A simple example of this would be the USE DATABASE statement, although other statements, such as SET also modify the client session. Consider a simple environment in which we have two possible servers to which to route statements; server A and server B. Server A will handle any statement that modifies the database content and server B will be used to read data from the database when the statement does not update the database. If we route the USE statement to server A then we will potentially read the wrong data back when we send a SELECT statement, since this will be routed to server B. The opposite applies if we just send the USE statement to server B, INSERT, DELETE and UPDATE will get run on the wrong database. Therefore we must send the USE statement to both server A and server B.

The problem now is that the client has sent one statement to MaxScale, but MaxScale has sent two statements, albeit identical, to two different backend servers. MaxScale can not simply send the responses back the client, otherwise it will get two responses to the same statement. Therefore MaxScale must manage this, what it now does is send back the first reply it gets from either server. This solves the problem for the client, but gives MaxScale another issue.

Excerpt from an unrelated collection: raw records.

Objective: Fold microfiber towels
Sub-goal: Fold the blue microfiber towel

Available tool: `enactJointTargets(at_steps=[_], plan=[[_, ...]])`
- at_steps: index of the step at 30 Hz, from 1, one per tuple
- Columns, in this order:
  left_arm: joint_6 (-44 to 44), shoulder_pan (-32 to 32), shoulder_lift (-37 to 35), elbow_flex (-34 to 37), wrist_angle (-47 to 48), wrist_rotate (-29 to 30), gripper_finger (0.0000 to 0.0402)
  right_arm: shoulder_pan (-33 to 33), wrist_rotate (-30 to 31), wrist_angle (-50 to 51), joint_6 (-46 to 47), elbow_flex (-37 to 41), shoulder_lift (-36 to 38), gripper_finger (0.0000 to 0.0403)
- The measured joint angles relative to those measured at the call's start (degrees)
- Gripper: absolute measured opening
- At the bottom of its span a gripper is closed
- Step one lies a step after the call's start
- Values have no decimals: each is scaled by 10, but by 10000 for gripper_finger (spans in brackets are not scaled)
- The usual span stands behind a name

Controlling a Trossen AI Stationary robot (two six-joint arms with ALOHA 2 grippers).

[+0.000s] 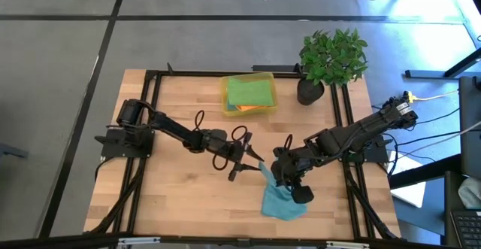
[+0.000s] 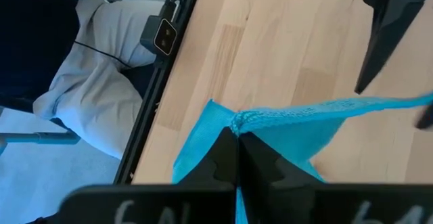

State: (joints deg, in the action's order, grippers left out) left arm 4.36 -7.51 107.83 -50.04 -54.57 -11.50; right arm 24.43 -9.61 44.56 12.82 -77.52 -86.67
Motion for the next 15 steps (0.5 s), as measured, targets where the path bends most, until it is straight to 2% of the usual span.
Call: enactJointTargets(at_steps=[5,8,11,15], plan=[[43,-9,0,0,-3,-19,68,0,8,2,0,0,0,3],[36,-13,-1,0,-42,-68,13,0,10,4,1,0,0,4],[18,-13,-18,-4,-34,-103,5,0,10,4,5,0,0,6],[23,-12,-85,-4,63,-74,1,2,10,11,27,0,0,14]])
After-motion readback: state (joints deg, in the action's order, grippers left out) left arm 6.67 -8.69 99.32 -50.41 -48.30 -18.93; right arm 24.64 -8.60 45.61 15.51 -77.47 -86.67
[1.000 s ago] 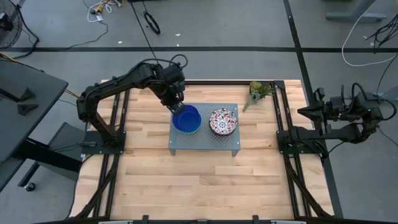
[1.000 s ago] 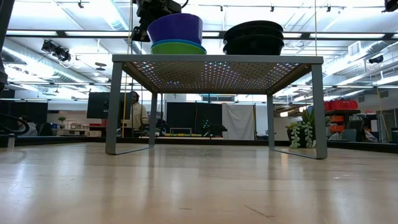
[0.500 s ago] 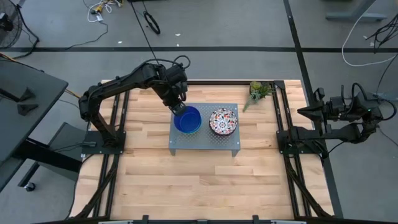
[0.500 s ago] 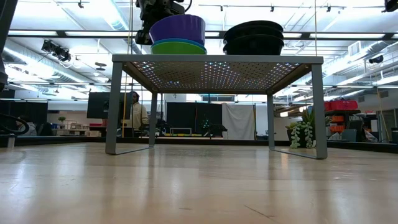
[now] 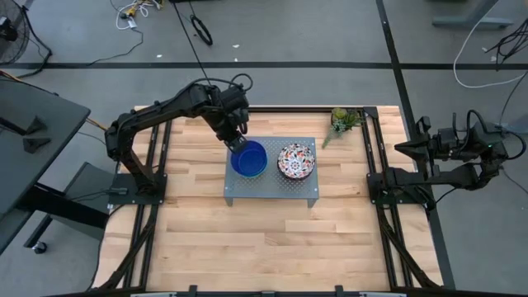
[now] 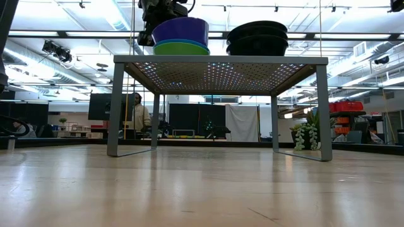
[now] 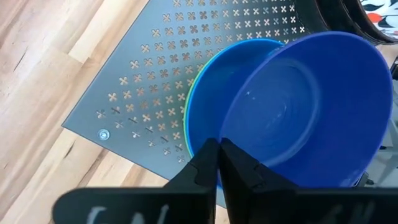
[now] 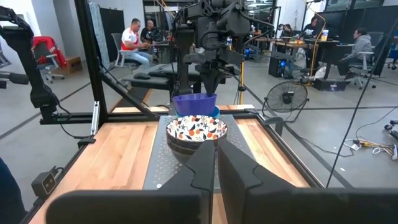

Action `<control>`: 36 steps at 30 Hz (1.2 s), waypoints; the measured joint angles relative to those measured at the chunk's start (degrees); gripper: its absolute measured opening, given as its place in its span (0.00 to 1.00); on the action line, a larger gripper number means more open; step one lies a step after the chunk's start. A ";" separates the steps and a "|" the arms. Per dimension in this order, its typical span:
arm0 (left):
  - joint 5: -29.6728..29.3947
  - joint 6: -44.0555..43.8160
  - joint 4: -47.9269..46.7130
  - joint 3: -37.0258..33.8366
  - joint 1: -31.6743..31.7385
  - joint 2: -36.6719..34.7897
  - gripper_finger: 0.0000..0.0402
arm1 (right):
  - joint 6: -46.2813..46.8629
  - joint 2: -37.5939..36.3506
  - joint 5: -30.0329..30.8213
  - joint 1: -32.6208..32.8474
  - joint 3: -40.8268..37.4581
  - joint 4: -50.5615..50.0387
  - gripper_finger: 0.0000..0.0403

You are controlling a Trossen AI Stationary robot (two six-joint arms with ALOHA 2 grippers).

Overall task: Pick & Place Mini bowls
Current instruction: Stack the dark blue bowl on top of the other light blue bowls on the shelf

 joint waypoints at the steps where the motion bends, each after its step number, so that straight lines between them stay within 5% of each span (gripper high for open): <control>1: 0.03 0.04 0.00 0.00 -0.02 0.00 0.04 | 0.00 0.00 0.00 -0.02 0.00 0.00 0.06; 14: 0.09 0.10 0.73 0.00 0.00 0.00 0.20 | 0.00 0.00 -0.02 -0.01 0.00 0.00 0.06; 36: 0.92 1.52 -0.11 1.12 1.18 -2.35 0.20 | 0.00 -0.02 -0.01 -0.01 0.00 0.01 0.06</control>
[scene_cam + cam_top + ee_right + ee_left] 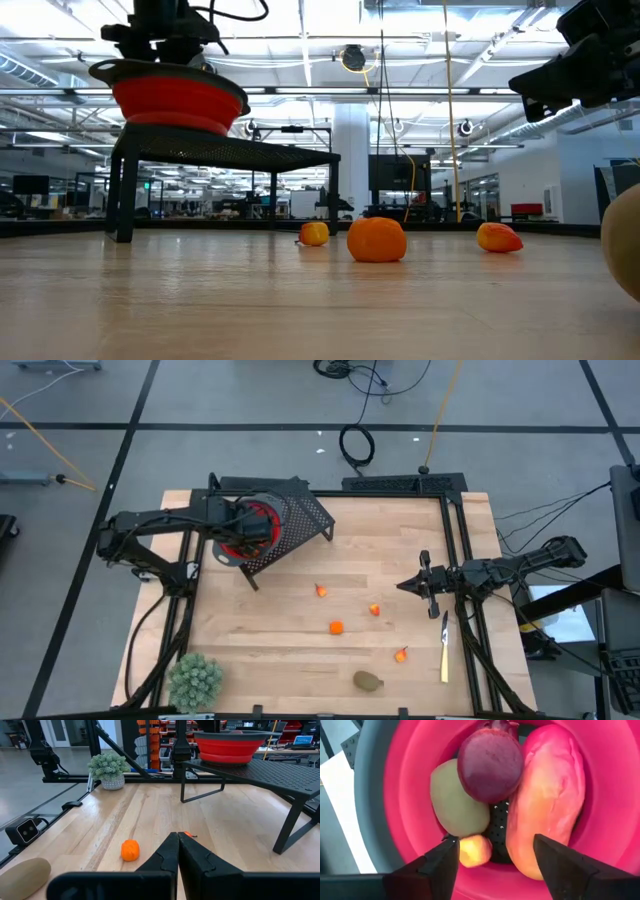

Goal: Pick & Place Fruit
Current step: Put the peach into the red strainer bowl on the shelf

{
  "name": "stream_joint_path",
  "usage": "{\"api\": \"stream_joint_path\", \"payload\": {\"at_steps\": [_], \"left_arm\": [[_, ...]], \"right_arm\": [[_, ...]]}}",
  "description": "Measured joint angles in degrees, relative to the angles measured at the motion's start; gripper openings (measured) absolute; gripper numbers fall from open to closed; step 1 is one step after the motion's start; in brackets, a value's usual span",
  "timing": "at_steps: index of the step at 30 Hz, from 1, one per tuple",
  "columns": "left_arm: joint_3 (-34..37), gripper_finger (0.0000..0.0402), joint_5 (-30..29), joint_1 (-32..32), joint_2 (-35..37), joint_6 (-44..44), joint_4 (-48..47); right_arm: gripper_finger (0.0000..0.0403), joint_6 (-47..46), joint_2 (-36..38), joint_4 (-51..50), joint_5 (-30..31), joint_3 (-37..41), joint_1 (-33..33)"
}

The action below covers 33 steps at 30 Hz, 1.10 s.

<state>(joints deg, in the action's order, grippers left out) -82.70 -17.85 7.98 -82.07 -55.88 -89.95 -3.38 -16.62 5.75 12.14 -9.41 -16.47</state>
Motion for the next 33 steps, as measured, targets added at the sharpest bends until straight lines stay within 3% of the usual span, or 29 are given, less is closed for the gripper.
{"api": "stream_joint_path", "payload": {"at_steps": [12, 26, 33], "left_arm": [[-0.52, 0.0251, 2.99, -5.15, 0.01, -3.11, -0.17], [-12.69, 0.0243, -6.63, -13.02, 0.05, -4.33, 0.11], [-14.56, 0.0243, -11.14, -18.35, 0.05, -2.60, 3.74]], "right_arm": [[0.0000, 0.00, 0.00, 0.01, -0.02, 0.00, 0.00], [0.0000, -1.05, 0.00, 0.01, -0.24, 0.00, -0.01], [0.0000, -3.41, 0.00, 0.03, -0.39, 0.00, -0.02]]}}
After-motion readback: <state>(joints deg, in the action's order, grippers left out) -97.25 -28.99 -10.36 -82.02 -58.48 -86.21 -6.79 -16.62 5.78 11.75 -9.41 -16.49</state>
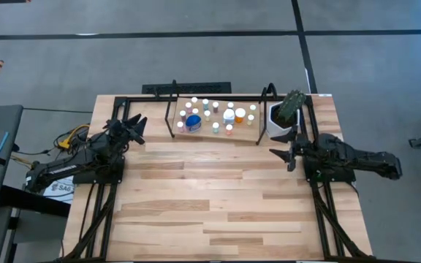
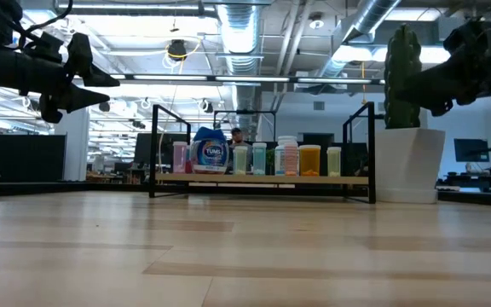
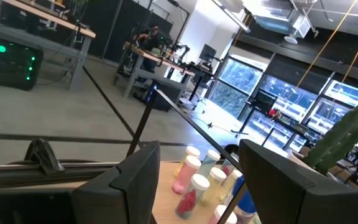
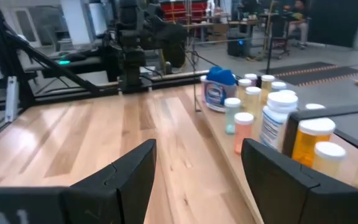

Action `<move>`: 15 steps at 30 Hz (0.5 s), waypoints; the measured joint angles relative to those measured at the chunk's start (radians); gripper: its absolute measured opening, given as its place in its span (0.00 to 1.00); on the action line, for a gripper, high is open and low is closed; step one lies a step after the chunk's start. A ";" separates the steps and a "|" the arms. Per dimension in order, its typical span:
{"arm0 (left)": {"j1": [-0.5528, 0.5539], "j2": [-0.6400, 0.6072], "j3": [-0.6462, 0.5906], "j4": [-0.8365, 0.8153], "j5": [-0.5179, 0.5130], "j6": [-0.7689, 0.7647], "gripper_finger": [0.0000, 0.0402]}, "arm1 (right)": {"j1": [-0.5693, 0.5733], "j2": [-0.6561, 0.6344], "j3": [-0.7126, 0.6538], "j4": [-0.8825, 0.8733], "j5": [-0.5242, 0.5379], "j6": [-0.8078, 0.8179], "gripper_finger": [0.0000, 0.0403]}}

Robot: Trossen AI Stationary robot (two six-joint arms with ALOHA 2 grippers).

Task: Pick and place medicine bottles onto shelf by color
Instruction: Return to Home Position

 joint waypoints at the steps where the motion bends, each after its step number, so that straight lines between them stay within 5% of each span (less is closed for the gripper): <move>1: 0.000 0.000 0.000 0.000 0.000 0.000 0.52 | -0.006 0.000 0.000 -0.006 0.005 0.002 0.65; 15: 0.000 0.000 -0.002 0.001 0.000 -0.001 0.52 | -0.020 0.000 0.001 -0.046 0.005 0.003 0.65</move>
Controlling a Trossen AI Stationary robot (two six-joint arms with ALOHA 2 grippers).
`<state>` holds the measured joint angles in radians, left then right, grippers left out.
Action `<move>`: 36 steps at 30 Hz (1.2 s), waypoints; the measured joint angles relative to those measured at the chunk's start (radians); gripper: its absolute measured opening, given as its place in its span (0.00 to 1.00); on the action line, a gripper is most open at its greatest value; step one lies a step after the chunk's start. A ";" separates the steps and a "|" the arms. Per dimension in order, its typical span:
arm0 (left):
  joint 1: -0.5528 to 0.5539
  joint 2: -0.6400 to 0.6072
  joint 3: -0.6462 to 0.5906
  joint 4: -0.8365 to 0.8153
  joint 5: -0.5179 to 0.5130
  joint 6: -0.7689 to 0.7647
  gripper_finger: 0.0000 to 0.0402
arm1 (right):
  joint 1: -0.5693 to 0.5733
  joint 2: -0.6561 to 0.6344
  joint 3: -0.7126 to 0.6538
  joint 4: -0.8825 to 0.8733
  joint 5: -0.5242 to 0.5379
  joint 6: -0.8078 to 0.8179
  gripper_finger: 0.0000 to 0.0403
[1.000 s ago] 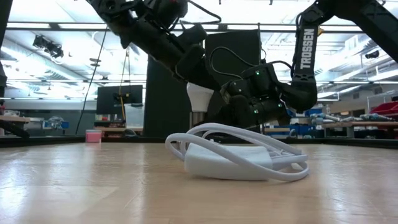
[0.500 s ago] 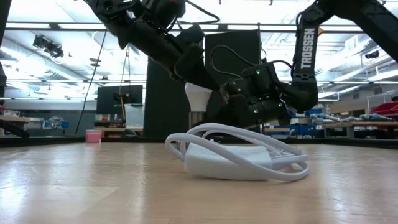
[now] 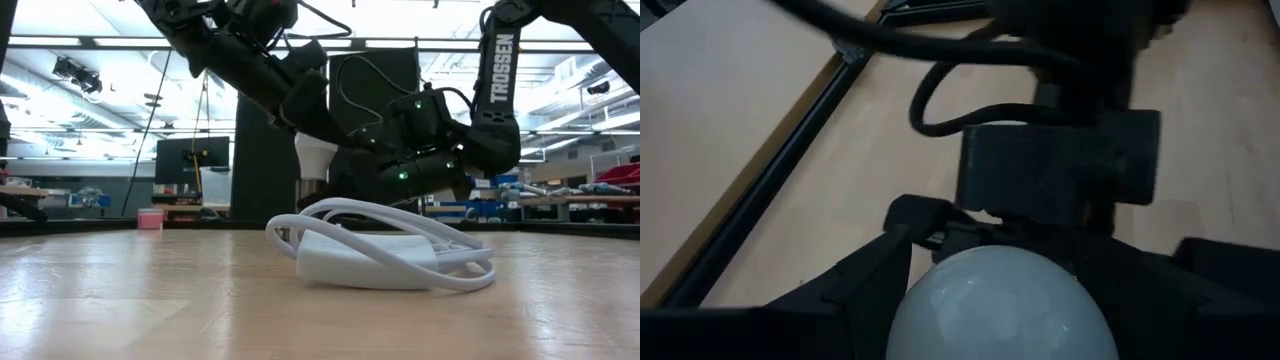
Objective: Screw lightbulb
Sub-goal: Insert the white lightbulb into the silver lamp
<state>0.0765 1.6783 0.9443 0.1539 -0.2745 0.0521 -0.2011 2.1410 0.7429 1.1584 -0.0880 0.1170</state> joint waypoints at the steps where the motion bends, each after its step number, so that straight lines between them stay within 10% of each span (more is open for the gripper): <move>1: 0.000 0.000 0.000 -0.003 -0.002 0.000 0.67 | 0.010 0.000 0.000 -0.001 0.032 0.014 0.52; 21: -0.010 0.000 0.002 -0.003 -0.023 -0.020 0.67 | 0.224 0.002 0.013 -0.027 0.662 0.069 0.50; 36: -0.015 0.001 0.001 -0.003 -0.021 -0.011 0.67 | 0.033 0.000 -0.063 0.069 -0.012 0.002 0.85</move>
<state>0.0611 1.6791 0.9451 0.1513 -0.2955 0.0406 -0.1680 2.1410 0.6798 1.2277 -0.0996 0.1191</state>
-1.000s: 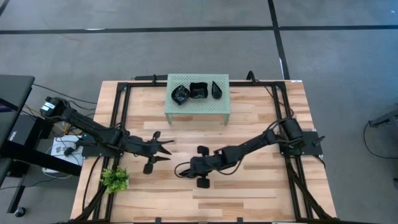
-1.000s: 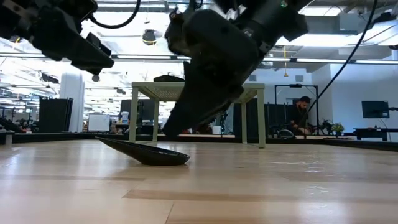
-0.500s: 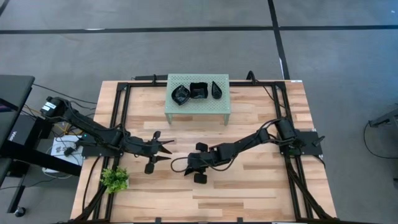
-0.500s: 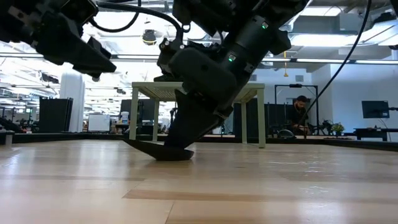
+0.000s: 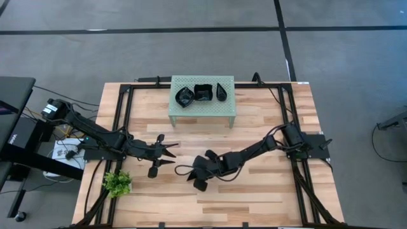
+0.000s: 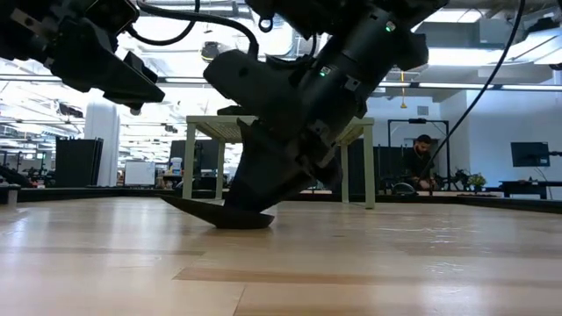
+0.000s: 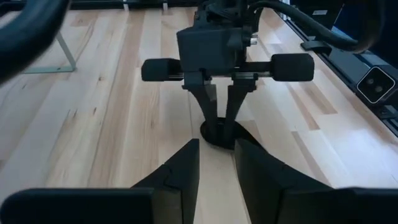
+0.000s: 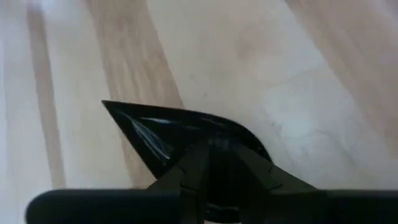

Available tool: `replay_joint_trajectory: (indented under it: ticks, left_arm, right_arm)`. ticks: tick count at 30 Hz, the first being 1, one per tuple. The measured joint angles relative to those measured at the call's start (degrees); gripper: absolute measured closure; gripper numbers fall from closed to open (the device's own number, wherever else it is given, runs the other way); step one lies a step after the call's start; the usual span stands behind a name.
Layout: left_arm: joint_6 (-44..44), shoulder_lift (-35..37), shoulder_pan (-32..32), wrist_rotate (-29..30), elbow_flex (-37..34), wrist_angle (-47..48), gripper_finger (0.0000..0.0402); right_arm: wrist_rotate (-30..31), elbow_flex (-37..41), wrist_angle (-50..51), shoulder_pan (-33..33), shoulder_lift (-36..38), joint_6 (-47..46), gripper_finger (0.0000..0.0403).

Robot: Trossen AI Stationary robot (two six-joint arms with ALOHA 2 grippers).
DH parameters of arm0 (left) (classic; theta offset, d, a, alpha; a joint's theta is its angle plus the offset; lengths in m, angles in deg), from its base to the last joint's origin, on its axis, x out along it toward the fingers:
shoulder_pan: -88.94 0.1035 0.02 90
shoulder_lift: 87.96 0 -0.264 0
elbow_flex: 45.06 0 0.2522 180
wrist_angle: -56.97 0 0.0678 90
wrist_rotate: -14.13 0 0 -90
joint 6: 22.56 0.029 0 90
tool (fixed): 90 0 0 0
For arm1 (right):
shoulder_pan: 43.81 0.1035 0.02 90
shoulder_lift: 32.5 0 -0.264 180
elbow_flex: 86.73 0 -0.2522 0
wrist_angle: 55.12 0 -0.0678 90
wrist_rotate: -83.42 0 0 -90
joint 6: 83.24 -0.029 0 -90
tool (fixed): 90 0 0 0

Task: Pick & Place Mini shaped plates
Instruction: Stack the drop-shaped plate on top of the other drop-shaped plate on the shelf

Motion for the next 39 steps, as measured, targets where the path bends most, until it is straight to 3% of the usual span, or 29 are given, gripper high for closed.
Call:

As soon as the client receives the response it may send another statement, MaxScale has to be careful not to forward that statement to a server that is still executing a previous session command, such as the USE statement in the example above. There may also be multiple successive session modification commands in the incoming client stream, MaxScale must therefore ensure it maintains the ordering and overlapping of these commands to the various backend servers.

Transaction Support

Statement routing needs to be aware of transactional boundaries in the incoming stream of statements from a client and ensure that all the statements within the transaction are executed within a single transaction on a single backend database server. The approach the read/write splitter takes currently is to send the entire transaction to the master server. This is done as it is not possible to determine if the transaction will at any point cause a database update. Therefore the safest option is to send all transactions to the master server.

There is currently a limitation in the read/write splitter implementation, it does not take note of implicit commit operations caused by setting auto commit to true within a running transaction.

Authentication

MaxScale has been updated to handle authentication in the same way as is done within MySQL, it is not just a username and password that is used to authenticate, but rather a triple consisting of username, password and client host are used. This allows MaxScale to apply the same rules as the backend servers themselves apply. Therefore user A from host X is treated as different from user A at host Y. It should be noted however that the backend database sees all user as connecting from the host that runs MaxScale, therefore there must be permission for users to also connect from the MaxScale host. The password for the MaxScale host must also be the same as the password used to connect from the originating host.

One problem with previous versions of MaxScale was that it only loaded the user data at startup, this meant that any changes or additions to the users within the backend database was not reflected within MaxScale until the next restart. This restriction has been removed, with MaxScale now reloading the user data whenever there is an authentication failure. This reload facility is rate limited to prevent bogus authentication requests being used to launch a denial of service attack on MaxScale or on the backend servers themselves.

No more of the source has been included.